Combining greenery with hardscaping creates a balanced appearance.

How to Landscape Stone Steps on a Hillside

by Amie Taylor

Stone steps provide an easy way for your family to transition from one level of outdoor space to another on a hillside. They can also add a stately, elegant look or country charm to any landscape. Unfortunately, without adjoining landscaping, stone steps can appear bare and mundane. Using green landscaping, you can magically transform the appearance of your steps.

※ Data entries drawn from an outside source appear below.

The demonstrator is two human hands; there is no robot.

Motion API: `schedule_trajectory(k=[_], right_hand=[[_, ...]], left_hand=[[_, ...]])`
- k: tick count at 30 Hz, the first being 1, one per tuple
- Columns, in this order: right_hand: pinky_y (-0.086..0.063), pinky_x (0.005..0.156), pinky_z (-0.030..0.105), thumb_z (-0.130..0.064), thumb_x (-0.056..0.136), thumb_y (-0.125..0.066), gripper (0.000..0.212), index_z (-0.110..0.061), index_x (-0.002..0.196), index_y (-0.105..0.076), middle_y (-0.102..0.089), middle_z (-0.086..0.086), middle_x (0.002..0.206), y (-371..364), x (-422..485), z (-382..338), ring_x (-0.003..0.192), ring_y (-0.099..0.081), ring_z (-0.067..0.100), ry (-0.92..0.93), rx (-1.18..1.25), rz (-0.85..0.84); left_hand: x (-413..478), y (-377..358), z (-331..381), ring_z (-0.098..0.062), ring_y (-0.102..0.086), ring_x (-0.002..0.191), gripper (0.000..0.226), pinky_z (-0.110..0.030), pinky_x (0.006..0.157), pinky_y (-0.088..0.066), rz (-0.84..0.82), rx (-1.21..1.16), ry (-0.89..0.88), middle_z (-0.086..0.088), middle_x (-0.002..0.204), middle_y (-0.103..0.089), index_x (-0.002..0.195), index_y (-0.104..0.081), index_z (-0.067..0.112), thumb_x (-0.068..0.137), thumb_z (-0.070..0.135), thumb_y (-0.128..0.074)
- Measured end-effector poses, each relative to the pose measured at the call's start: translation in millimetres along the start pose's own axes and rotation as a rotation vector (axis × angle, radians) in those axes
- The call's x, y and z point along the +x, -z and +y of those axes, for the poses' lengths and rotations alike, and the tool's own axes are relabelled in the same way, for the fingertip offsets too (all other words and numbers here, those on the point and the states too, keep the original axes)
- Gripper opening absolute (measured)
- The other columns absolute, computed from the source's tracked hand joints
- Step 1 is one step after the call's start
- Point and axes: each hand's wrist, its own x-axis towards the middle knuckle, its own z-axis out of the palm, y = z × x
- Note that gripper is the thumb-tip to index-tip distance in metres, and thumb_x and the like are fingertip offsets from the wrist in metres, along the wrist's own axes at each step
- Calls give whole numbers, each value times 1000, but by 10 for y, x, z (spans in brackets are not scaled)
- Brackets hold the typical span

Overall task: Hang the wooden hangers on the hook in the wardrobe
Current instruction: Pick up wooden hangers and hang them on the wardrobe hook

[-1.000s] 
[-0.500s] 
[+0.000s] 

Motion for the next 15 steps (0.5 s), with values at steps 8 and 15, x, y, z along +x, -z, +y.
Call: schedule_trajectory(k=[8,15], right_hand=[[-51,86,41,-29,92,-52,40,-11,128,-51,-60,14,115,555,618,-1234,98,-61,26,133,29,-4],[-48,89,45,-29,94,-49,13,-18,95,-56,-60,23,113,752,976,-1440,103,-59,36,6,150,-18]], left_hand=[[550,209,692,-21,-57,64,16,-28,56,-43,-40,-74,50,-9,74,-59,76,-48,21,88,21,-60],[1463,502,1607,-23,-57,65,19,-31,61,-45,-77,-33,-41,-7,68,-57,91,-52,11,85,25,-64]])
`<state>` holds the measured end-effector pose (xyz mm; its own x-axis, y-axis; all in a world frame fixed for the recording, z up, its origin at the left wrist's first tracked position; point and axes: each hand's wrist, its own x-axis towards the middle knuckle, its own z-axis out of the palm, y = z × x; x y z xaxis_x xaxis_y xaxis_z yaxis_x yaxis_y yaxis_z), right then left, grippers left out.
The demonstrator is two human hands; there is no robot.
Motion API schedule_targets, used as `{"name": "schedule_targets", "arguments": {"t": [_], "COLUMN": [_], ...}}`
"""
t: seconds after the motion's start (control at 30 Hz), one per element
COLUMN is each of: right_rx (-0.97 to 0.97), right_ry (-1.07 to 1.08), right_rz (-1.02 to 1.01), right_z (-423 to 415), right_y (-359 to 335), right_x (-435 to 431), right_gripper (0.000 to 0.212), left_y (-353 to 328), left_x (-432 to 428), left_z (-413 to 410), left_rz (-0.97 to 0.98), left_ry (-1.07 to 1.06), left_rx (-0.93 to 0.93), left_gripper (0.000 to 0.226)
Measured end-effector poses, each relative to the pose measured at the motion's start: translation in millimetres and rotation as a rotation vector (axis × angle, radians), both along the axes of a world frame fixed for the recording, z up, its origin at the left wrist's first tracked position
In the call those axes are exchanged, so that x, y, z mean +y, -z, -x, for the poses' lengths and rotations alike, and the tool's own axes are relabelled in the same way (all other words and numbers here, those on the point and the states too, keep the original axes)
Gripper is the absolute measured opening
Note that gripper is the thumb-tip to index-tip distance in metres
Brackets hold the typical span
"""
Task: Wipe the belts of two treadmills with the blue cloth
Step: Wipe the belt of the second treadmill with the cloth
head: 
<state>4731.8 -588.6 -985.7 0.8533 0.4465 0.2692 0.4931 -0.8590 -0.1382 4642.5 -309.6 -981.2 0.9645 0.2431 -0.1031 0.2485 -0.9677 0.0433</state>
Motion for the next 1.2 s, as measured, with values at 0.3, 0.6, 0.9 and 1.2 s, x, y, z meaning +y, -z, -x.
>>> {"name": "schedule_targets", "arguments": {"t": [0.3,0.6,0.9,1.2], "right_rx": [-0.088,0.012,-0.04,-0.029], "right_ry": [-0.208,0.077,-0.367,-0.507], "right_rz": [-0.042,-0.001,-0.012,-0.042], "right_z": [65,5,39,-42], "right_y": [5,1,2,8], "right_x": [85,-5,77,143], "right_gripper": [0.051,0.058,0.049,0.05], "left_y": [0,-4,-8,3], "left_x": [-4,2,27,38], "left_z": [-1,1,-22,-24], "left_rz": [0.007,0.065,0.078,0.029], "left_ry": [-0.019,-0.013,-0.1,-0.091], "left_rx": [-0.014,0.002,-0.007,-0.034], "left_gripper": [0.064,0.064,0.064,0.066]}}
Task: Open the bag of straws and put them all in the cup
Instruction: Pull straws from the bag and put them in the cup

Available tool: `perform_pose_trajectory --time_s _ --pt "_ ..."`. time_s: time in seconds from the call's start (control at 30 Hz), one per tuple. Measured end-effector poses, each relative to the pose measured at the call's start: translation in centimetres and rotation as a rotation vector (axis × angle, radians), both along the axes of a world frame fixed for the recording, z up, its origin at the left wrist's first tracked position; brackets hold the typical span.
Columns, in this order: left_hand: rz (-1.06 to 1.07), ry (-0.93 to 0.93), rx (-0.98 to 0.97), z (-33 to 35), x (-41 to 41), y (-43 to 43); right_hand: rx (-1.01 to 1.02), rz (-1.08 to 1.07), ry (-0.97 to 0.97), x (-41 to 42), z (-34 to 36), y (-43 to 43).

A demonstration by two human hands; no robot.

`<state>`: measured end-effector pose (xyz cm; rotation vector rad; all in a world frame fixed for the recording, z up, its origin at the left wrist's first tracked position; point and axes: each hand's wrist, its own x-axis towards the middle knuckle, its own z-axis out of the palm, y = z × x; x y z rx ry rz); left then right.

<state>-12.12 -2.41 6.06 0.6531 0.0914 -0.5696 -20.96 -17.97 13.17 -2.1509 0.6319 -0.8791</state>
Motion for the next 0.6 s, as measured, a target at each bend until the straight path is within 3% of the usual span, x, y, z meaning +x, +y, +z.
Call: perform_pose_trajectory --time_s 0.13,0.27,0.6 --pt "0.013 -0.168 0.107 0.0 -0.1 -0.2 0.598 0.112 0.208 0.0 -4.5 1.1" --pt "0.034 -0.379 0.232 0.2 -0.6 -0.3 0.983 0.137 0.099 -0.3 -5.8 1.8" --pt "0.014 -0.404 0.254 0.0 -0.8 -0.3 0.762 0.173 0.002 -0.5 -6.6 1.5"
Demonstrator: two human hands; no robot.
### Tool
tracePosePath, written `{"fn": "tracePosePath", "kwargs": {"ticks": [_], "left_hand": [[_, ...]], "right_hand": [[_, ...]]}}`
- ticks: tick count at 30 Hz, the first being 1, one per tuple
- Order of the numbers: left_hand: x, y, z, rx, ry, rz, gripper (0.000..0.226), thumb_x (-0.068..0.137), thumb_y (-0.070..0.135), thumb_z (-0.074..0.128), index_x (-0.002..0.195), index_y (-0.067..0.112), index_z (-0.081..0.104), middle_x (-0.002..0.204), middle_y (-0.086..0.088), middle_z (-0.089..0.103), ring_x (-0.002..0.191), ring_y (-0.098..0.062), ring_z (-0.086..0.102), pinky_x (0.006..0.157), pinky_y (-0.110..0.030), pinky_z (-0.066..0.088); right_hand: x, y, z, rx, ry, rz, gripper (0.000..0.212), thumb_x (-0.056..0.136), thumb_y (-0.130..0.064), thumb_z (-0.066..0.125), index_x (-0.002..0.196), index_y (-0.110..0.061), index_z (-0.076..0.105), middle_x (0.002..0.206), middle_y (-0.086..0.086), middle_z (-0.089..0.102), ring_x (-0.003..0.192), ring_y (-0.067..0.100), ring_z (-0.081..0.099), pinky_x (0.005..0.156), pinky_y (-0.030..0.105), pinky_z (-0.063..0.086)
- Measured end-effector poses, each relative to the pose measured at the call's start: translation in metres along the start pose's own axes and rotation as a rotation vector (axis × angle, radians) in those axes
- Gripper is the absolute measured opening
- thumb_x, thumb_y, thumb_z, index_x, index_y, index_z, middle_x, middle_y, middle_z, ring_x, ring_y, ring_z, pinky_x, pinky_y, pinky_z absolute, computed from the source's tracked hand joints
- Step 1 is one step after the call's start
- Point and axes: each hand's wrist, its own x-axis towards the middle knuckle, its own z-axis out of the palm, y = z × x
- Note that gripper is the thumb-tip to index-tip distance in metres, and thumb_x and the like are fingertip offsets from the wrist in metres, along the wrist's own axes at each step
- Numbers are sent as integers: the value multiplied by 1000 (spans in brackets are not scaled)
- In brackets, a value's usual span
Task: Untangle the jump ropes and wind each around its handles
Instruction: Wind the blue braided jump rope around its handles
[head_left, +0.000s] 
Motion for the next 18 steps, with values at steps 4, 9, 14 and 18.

1 Install flower pots or urns overflowing with colorful flowers in the grass on one or both sides of the stone steps. Dig out a level space in which to place the pots and situate them far enough away from the steps to ensure that they aren't a tripping hazard for children on the go. African marigolds (Targetes erecta), hardy in U.S. Department of Agriculture plant hardiness zones 2 to 11, bloom throughout the summer, attract hummingbirds and require minimal maintenance. Or consider Mexican petunias (Ruellia x brittoniana), hardy in USDA zones 8 to 11 and famous for their lovely purple blooms and ability to attract butterflies.

2 Plant ornamental trees on either side of the stone steps to accent the hillside pathway. Use a shovel to cut into the slope and create a flat spot in which to plant the trees. Mulch around the base of the trees to aid in water absorption and to prevent runoff during periods of excess rain. Ornamental trees are an appropriate choice because their root systems are typically small enough not to interfere with the stone steps. Consider the golden chain tree (Laburnum × watereri) with its dangling yellow blooms and which is hardy in USDA zones 6 to 8. A harbinger of spring in USDA zones 5 to 8, showy pink and white bracts with their yellow-green tiny flowers bloom on the flowering dogwood (Cornus florida), hardy in USDA zones 5 to 8 and reaching heights of 15 to 30 feet in full sun to partial shade.

3 Install shrubs along both sides of the stone steps to create a cozy wall of greenery. "Crispa" (Stephanandra incisa "Crispa"), commonly known as lace shrub or cutleaf stephanandra , displays delicate blooms and grows up to 3 feet tall in USDA zones 3 to 8. Another shrub easy to establish on a slope is the thornless flowering quince, "Scarlet Storm" (Chaenomeles "Scarlet Storm"), which blooms with vividly red flowers in USDA zones 5 to 9.

Items you will need

  • Containers
  • Flowers
  • Shovel
  • Ornamental trees
  • Mulch
  • Shrubs

Tips

  • Wire trees in place, if necessary, until their roots are established to hold them in place on a slope.
  • Aerate the lawn to increase rainwater absorption and prevent runoff.

Warning

  • Avoid installing aggressive plants that may grow out of control.